GOAL OF THE EXERCISE:
Please output exactly the lines below, starting at the line that has "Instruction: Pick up" and ending at the line that has "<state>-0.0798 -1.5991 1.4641", both included; leave out all pictures and include nothing else.
*** Opening of DATA SECTION ***
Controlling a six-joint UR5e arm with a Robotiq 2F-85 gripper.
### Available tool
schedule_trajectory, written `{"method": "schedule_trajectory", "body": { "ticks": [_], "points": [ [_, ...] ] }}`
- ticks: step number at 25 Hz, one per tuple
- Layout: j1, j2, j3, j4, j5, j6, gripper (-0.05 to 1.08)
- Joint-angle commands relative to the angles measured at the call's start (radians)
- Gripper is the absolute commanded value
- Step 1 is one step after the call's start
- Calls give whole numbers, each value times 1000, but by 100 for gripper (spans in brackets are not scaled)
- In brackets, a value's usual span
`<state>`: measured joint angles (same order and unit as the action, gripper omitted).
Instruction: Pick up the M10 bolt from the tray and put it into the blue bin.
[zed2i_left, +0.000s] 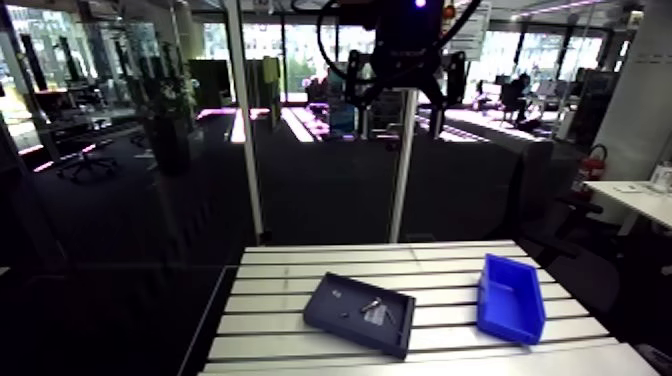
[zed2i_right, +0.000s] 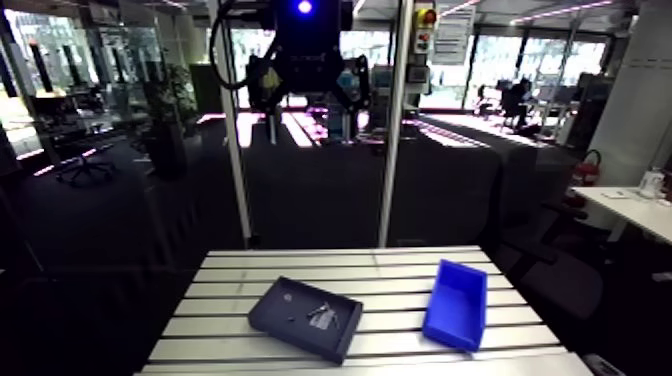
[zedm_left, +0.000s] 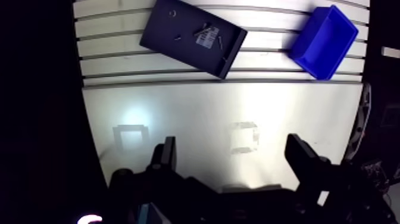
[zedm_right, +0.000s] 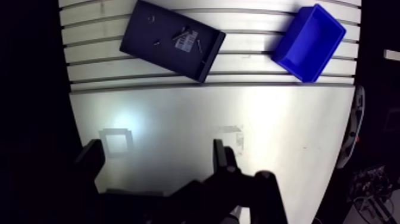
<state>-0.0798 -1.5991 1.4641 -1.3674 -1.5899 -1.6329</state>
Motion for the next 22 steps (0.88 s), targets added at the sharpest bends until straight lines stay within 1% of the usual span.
{"method": "schedule_trajectory", "body": {
  "ticks": [1, 13, 17, 21, 22],
  "points": [
    [-6, 21, -9, -3, 15, 35, 1],
    [-6, 23, -14, -3, 15, 35, 1],
    [-6, 23, -12, -5, 11, 37, 1],
    [-6, 25, 3, -48, 18, 44, 1],
    [-6, 21, 12, -66, 17, 78, 1]
  ]
}}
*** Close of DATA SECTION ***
ANSWER TO THIS PROBLEM:
Instruction: Pick up the M10 bolt from the tray and put it into the blue bin.
[zed2i_left, +0.000s] 
[zed2i_right, +0.000s] 
[zedm_left, +0.000s] 
[zedm_right, +0.000s] 
<state>-0.0798 -1.5991 1.4641 -1.3674 -1.5899 -1.6329</state>

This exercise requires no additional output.